● ASSIGNMENT
Which lines below mention "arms"? Pick each one out.

# # # # # # #

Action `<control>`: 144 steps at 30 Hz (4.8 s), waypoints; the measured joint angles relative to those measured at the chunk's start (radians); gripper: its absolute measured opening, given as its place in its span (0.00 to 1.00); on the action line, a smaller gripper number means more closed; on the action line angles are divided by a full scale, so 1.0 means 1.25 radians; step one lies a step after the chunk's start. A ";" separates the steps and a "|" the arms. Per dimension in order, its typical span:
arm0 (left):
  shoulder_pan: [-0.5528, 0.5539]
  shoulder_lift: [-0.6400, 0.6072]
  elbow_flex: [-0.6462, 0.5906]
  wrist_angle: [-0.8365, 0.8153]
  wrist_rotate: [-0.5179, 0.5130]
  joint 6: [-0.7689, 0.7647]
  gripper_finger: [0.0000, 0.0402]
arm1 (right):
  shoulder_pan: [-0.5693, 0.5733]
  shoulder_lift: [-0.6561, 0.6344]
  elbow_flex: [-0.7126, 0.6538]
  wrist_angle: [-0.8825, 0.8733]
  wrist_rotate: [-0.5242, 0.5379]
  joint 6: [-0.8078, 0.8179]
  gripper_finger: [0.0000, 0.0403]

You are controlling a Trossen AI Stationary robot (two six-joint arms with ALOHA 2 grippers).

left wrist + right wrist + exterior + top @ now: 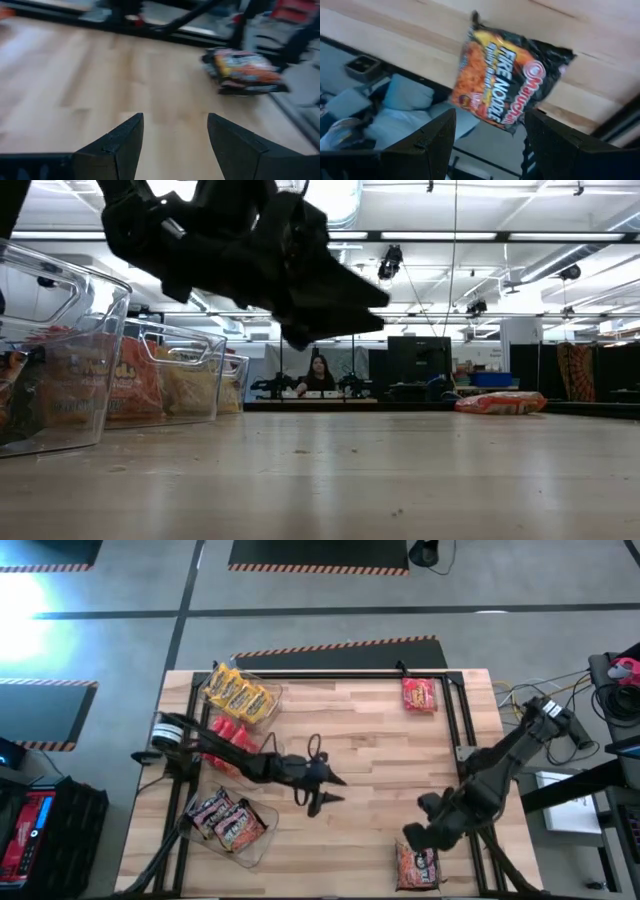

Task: Sort Maruchan noodles
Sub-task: Put the black noodles pack into the bottom transparent bin

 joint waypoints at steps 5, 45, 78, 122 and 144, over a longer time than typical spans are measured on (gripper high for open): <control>-0.022 0.096 0.097 0.013 0.065 0.014 0.51 | 0.050 0.074 0.015 -0.010 -0.047 0.021 0.56; -0.040 0.314 0.307 -0.008 0.111 -0.036 0.51 | 0.010 0.151 -0.190 0.224 0.235 -0.123 0.56; -0.006 0.294 0.307 -0.048 0.189 -0.024 0.51 | 0.083 0.300 0.088 0.080 0.311 0.045 0.56; -0.096 0.279 0.306 -0.142 0.188 0.066 0.42 | 0.100 0.376 0.006 0.210 0.633 -0.077 0.56; -0.094 0.279 0.306 -0.133 0.124 0.069 0.42 | 0.067 0.376 -0.007 0.228 0.667 -0.118 0.45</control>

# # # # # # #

● TASK RESULT
Action `<control>`: 144 steps at 30 Hz (4.8 s), waypoints; the measured joint angles relative to those measured at the chunk's start (radians); gripper: its absolute measured opening, given as its place in its span (0.00 to 1.00); on the action line, a smaller gripper number means more closed; on the action line angles are divided by a full scale, so 1.0 means 1.25 radians; step one lies a step after the chunk's start. A ";" separates the steps and a "|" the arms. Per dimension in order, its typical span:
You are controlling a Trossen AI Stationary robot (two six-joint arms with ALOHA 2 grippers).

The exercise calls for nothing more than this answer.